Menurut Kartono (1983) korupsi sebagai tingkah laku
individu yang menggunakan wewenang dan jabatan guna mengeduk keuntungan pribadi,
merugikan kepentingan umum dan negara. Ada beberapa sebab terjadinya praktek
korupsi. Singh (1974) menemukan dalam penelitiannya bahwa penyebab terjadinya
korupsi di India adalah kelemahan moral (41,3%), tekanan ekonomi (23,8%),
hambatan struktur administrasi (17,2%) dan hambatan struktur sosial (7,08%).
Seperti contohnya, seorang pengusaha berusaha
menyuap pemerintah atau DPR agar peraturan yang dikeluarkan menguntungkan si
pengusaha, sekalipun merugikan negara. Lalu terjadi transfer uang. Pengusaha
melenggang dengan bisnisnya dan oknum pemerintah mendapat tambahan pemasukan.

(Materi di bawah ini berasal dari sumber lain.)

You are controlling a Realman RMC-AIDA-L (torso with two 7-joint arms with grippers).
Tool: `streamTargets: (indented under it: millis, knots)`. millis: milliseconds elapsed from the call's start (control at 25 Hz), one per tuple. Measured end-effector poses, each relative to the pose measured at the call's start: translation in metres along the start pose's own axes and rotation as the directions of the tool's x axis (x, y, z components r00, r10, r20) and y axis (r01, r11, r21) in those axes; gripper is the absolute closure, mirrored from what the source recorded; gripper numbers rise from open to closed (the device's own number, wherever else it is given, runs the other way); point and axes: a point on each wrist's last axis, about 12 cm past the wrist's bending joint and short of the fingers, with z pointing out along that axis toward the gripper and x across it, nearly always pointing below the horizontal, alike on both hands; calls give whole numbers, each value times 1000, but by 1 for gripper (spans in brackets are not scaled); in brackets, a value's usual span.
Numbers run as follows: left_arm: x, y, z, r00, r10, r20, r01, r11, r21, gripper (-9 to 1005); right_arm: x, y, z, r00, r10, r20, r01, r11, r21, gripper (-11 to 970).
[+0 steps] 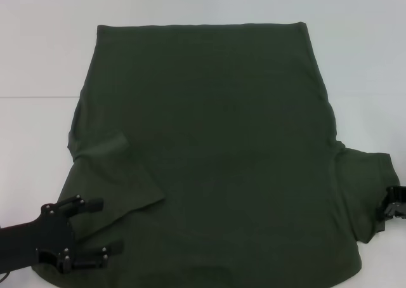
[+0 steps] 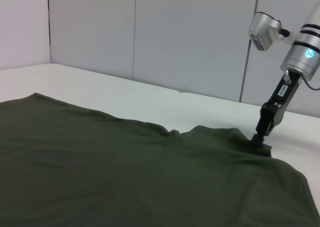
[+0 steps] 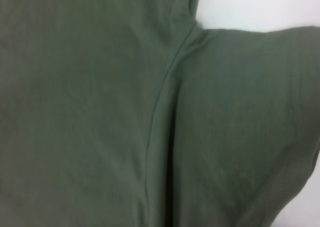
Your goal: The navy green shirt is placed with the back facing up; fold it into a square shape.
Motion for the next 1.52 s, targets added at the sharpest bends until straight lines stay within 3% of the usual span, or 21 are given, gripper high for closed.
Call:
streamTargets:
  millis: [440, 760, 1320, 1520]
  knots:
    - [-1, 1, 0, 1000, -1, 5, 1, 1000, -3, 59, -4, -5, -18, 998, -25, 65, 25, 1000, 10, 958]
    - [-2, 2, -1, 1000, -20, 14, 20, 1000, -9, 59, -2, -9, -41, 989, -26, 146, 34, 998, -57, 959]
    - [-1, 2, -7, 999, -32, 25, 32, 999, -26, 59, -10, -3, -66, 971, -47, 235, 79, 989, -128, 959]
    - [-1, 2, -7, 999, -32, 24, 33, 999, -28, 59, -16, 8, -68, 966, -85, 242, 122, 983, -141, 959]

Namun, akibatnya sebagian besar rakyat dirugikan. Uang mereka yang dititipkan
ke pemerintah (berupa pajak) tidak teralokasikan kepada penyediaan barang
publik dengan semestinya. Sebagian uang itu pindah ke kantong pengusaha (berupa
akses ilegal) dan oknum pemerintah. Akibatnya, kuantitas dan kualitas pelayanan
publik lebih rendah daripada seharusnya. Hal ini menjadi kesempatan yang hilang
untuk memperbaiki hajat hidup orang banyak, sebuah tugas yang diamanatkan
kepada pemerintah dan dibiayai oleh pajak dan SDA. Oknum pemerintah bisa
melarikan uang negara dengan berbagai cara. Korupsi pun terjadi antarpenguasa,
tanpa pemerintah.
Akibat langsung dari
korupsi adalah rusaknya pasar. Misalnya, korupsi gula impor. Harga yang dilihat
masyarakat adalah harga tidak alami atau buatan. Sementara itu, akses ilegal
yang dinikmati penyuap, menutup akses pengusaha lain yang tidak mau menyuap.
Persaingan pun menjadi tidak fair.
Korupsi menyebabkan ‘kegagalan pasar’. Sementara itu, macetnya tugas alokatif
pemerintah merupakan ‘kegagalan pemerintah’. Lebih buruk lagi daripada
mengalami kedua kegagalan ini. Dapat dikatakan bahwa insentif untuk melakukan
penyimpangan dan korupsi lebih membawa ke arah inefisiensi ketimbang efisiensi.